Fix CoW performance bug in `NIOThreadPool` work queue by gmilos · Pull Request #2669 · apple/swift-nio

gmilos · 2024-02-28T12:02:42Z

Fix CoW performance bug in NIOThreadPool work queue.

Motivation:

NIOThreadPool uses an enum to track it's state. If the pool is running, it'll be in State.running(CircularBuffer<WorkItem>). However this hard to mutate in place reliably. The current code certainly doesn't achieve that, which leads to CoW on each enqueue and dequeue.

Modifications:

I added a test to measure the behaviour before and after. It's called RunIfActiveBenchmark. It's run in 1 & 8 threads variants, with 100k tasks.
I encapsulated the CircularBuffer<WorkItem> in a class, thus providing a layer of indirection during mutations, which avoid CoW
I wrapped WorkItem which is a closure in a struct wrapped to avoid the cost of allocations discussed in: https://bugs.swift.org/browse/SR-15872

Result:

Performance is orders of magnitudes greater. The "after" (measured for Deque version, on my own laptop [given current perf testing CI infra breakage]), is:

measuring: runIfActive_1_thread_100k_tasks: 0.251138375, 0.247212625, 0.257556917, 0.2396585, 0.245091042, 0.240477125, 0.246961292, 0.244519042, 0.240759375, 0.240233208,
measuring: runIfActive_8_threads_100k_tasks: 0.26803725, 0.262704083, 0.263101083, 0.266763792, 0.269062791, 0.267278875, 0.265546208, 0.266732625, 0.265480375, 0.271898916,

The before takes way too long to run (hours).

weissi

Thank you! LGTM, letting @Lukasa merge this if he's happy

FranzBusch · 2024-02-28T12:50:11Z

+    /// Since `WorkItems` are embedded in `State` enum, it's hard to reliably avoid CoW otherwise.
+    ///
+    /// Also the closures are wrapped in a struct, to avoid the cost of allocation as discussed on https://bugs.swift.org/browse/SR-15872
+    final class WorkItems {


Instead of boxing the buffer here with a class we should be able to avoid the CoW by introducing a new state called modifying into the State enum and before mutating the queue we transition to that state and then back to the running state. We have used that approach in most other places recently and it avoids this class entirely.

The other upside of this pattern is that once we language gets mutating/inout switches in the future we can easily transition over to that and remove the modifying case again.
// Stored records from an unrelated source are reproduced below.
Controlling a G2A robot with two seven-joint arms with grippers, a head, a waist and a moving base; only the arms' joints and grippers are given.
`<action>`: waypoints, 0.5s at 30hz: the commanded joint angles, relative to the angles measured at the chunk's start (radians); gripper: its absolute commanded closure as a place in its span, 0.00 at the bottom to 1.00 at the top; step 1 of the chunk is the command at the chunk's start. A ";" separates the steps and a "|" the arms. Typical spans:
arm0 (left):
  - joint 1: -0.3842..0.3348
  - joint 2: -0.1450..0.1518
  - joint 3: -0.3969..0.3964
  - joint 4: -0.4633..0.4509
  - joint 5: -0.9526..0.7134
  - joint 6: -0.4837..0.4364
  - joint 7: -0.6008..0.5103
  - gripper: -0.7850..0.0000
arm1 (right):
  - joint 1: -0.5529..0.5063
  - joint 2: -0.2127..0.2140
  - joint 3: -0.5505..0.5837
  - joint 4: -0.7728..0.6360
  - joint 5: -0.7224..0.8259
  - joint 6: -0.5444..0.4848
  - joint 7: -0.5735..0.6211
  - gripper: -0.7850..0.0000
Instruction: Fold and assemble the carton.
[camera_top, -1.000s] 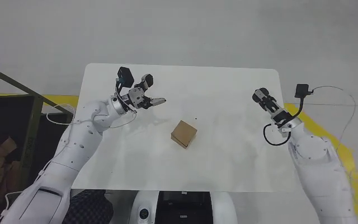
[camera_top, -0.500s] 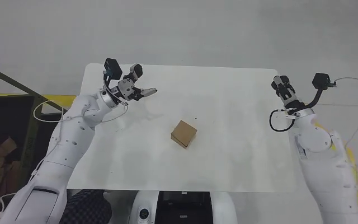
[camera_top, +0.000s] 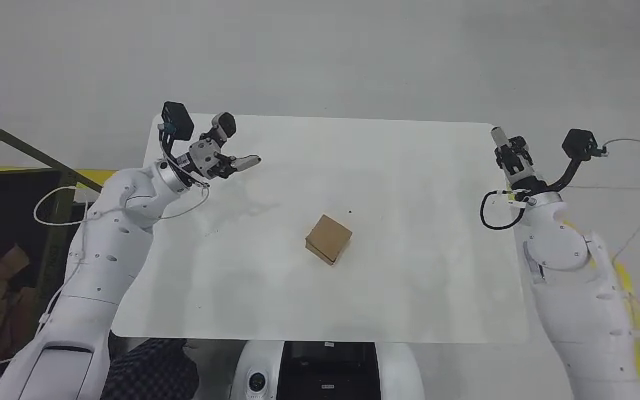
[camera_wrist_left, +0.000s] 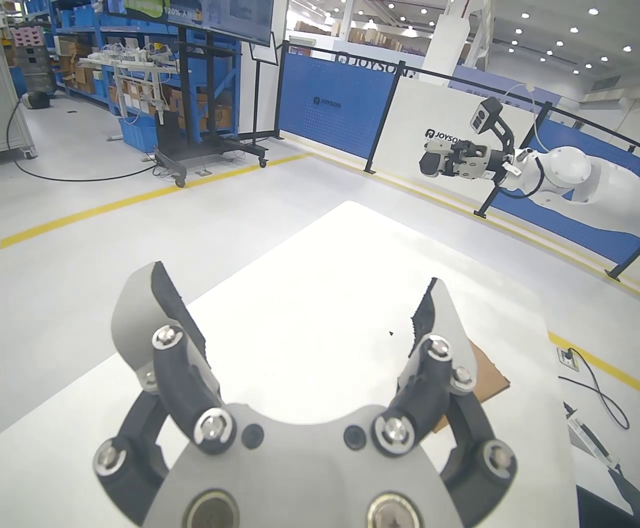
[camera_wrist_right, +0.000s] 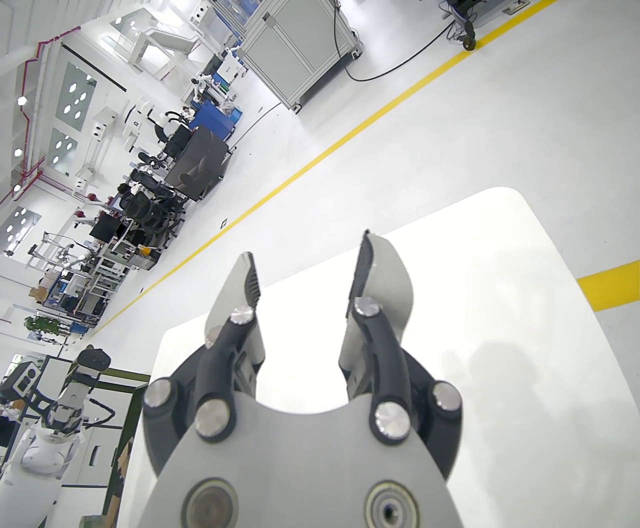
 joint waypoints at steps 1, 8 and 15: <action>0.000 0.000 0.000 0.000 0.000 0.000 0.000 0.00 | 0.000 0.000 0.000 0.000 0.000 0.000 0.000 0.41; 0.000 0.000 0.001 0.000 0.001 0.001 0.001 0.00 | 0.000 0.000 0.000 0.000 0.000 0.000 0.000 0.05; 0.000 0.000 0.001 0.000 0.001 0.001 0.001 0.00 | 0.000 0.000 0.000 0.000 0.000 0.000 0.000 0.00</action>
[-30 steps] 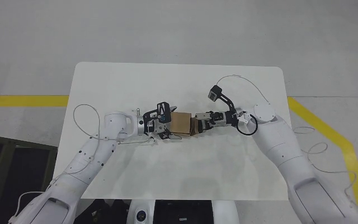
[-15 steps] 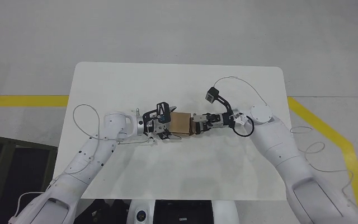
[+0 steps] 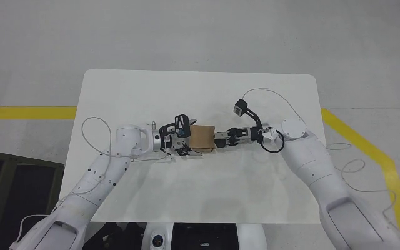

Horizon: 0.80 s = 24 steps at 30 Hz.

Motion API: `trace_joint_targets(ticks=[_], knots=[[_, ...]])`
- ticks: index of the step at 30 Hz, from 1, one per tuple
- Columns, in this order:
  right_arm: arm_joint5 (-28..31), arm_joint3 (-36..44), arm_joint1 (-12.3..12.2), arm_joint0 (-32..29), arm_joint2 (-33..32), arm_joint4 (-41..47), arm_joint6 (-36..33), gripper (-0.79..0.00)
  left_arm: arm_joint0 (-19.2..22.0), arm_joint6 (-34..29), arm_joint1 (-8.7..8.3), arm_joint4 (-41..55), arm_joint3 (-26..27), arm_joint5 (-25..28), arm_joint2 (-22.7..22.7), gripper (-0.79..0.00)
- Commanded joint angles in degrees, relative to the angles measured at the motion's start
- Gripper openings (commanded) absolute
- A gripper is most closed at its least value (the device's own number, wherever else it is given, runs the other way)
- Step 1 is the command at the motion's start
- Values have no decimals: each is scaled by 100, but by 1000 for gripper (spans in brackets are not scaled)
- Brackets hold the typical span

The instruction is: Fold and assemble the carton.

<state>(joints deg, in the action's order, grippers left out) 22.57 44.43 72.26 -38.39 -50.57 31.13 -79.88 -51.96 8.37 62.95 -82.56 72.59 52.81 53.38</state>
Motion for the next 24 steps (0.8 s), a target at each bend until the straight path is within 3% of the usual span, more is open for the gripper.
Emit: trace_joint_targets(ticks=[1, 8, 14, 24], knots=[[-39, -46, 4, 19, 14, -76, 42, -517, -4, 4, 0, -2, -4, 2, 2, 0], [-48, -156, 27, 41, 17, -120, 70, -545, -10, 0, -3, -10, -19, 10, 17, 0], [-75, -222, 36, 89, 32, -269, 107, -653, -11, 3, -4, -17, -17, 15, 24, 0], [-66, -214, 23, 93, -16, -396, 136, -640, -7, 16, 4, -34, -25, 6, 6, 0]])
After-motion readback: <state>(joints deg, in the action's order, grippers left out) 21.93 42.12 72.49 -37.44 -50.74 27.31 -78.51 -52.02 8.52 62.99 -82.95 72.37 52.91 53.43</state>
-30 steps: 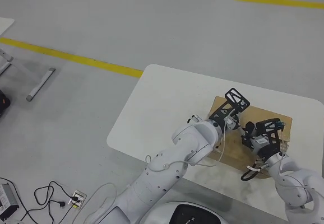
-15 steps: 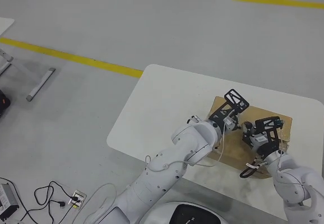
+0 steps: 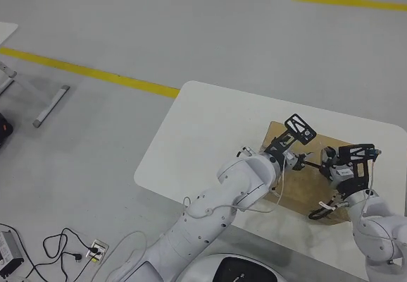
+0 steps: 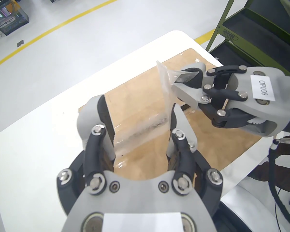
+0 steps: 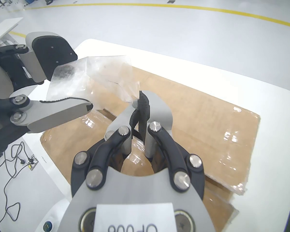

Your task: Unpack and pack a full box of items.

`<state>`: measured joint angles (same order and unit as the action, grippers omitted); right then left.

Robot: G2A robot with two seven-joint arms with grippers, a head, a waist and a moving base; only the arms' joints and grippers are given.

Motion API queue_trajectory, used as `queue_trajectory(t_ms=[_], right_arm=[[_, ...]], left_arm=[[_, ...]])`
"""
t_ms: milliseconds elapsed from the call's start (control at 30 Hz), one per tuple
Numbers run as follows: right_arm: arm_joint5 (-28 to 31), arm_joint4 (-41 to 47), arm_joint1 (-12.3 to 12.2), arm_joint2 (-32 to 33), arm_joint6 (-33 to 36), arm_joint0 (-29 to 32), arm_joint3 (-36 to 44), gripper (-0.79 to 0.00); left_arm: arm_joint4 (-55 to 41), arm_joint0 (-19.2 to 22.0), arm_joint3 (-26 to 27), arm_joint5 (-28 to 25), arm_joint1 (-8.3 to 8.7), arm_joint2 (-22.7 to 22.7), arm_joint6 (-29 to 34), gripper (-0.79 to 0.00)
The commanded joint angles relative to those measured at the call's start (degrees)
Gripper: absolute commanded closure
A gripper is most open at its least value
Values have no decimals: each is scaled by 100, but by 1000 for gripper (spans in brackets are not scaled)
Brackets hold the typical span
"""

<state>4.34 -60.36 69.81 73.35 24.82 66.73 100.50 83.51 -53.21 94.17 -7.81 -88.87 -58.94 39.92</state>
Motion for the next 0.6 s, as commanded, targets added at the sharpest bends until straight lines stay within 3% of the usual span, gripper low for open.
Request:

good catch! shoot, missed the class, yes, let's do this properly

The .modifying solution is 60% slower than the class. @FranzBusch @weissi do you still want me to do that?

60% is for the benchmarks, going from ~140ms per run, to ~230ms.

Where does the slow down come from and is sprinkling some @inlinable + @usableFromInline making it go faster?

Also consider moving from CircularBuffer to Deque from swift-collections.

Ah, this confused me also.

Turns out I had a different testing environment. When I was developing the original solution, and performance testing it. I was sitting on top of #2645, which also has an effect, as ELFs are used to notify completions.

In the "this is 60% slower" result, I was sitting on top of now rebased branch from this PR.

My bad. I'll update the results in the PR description to give the numbers for this branch alone (as they should have been). And then we'll see the 60% perf bump on once #2645 goes in.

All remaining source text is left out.